* Task objective
Please return the lines below verbatim, beginning at the one that has "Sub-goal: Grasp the" and stopping after the one that has "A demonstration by", and add no other lines.

- - - - -

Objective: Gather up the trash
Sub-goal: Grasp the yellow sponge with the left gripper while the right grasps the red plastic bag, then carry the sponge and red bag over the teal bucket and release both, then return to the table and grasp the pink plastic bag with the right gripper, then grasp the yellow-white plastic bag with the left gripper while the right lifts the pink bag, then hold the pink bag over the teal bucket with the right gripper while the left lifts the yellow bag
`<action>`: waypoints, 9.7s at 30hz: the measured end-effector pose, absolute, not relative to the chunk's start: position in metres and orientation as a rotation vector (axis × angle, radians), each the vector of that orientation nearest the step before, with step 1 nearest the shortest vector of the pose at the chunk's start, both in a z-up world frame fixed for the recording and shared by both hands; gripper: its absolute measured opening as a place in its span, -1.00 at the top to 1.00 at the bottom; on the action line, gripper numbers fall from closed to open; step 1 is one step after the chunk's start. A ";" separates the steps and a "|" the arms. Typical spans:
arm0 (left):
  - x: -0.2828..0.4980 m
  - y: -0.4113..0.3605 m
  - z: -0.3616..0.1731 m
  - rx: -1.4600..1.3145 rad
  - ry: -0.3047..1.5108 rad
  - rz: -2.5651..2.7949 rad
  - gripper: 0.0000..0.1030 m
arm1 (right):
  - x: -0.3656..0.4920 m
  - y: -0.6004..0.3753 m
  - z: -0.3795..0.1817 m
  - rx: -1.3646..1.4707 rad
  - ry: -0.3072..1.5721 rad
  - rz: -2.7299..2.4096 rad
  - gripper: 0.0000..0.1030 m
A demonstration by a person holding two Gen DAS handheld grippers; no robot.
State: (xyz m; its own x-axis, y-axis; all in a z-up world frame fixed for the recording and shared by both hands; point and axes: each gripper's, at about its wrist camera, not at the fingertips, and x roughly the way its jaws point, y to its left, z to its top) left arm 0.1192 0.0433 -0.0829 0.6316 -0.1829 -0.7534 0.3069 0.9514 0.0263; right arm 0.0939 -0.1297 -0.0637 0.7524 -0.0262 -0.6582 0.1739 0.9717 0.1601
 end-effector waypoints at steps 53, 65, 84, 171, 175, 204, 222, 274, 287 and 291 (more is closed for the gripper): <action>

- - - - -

* Solution to this problem
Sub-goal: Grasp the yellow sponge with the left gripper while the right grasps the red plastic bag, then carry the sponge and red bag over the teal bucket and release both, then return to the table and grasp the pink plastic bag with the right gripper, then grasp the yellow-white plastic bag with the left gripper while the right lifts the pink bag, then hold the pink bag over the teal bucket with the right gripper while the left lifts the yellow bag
`<action>`: waypoints, 9.7s at 30hz: the measured end-effector pose, absolute, not relative to the chunk's start: position in metres and orientation as a rotation vector (axis × angle, radians), each the vector of that orientation nearest the step before, with step 1 nearest the shortest vector of the pose at the chunk's start, both in a z-up world frame fixed for the recording and shared by both hands; gripper: its absolute measured opening as a place in its span, -1.00 at the top to 1.00 at the bottom; on the action line, gripper numbers fall from closed to open; step 1 is one step after the chunk's start. A ";" separates the steps and a "|" the arms. Typical spans:
arm0 (left):
  - x: -0.2828..0.4980 m
  - y: -0.4113..0.3605 m
  - z: -0.3616..0.1731 m
  - rx: -1.4600..1.3145 rad
  - ry: -0.3047..1.5108 rad
  - rz: -2.5651..2.7949 rad
  - gripper: 0.0000..0.1030 m
arm1 (right):
  - x: -0.3656..0.4920 m
  - y: -0.6004..0.3753 m
  - z: -0.3795..0.1817 m
  - rx: -1.3646..1.4707 rad
  - ry: -0.3072..1.5721 rad
  - rz: -2.7299..2.4096 rad
  - gripper: 0.0000..0.1030 m
A demonstration by a person holding two Gen DAS handheld grippers; no robot.

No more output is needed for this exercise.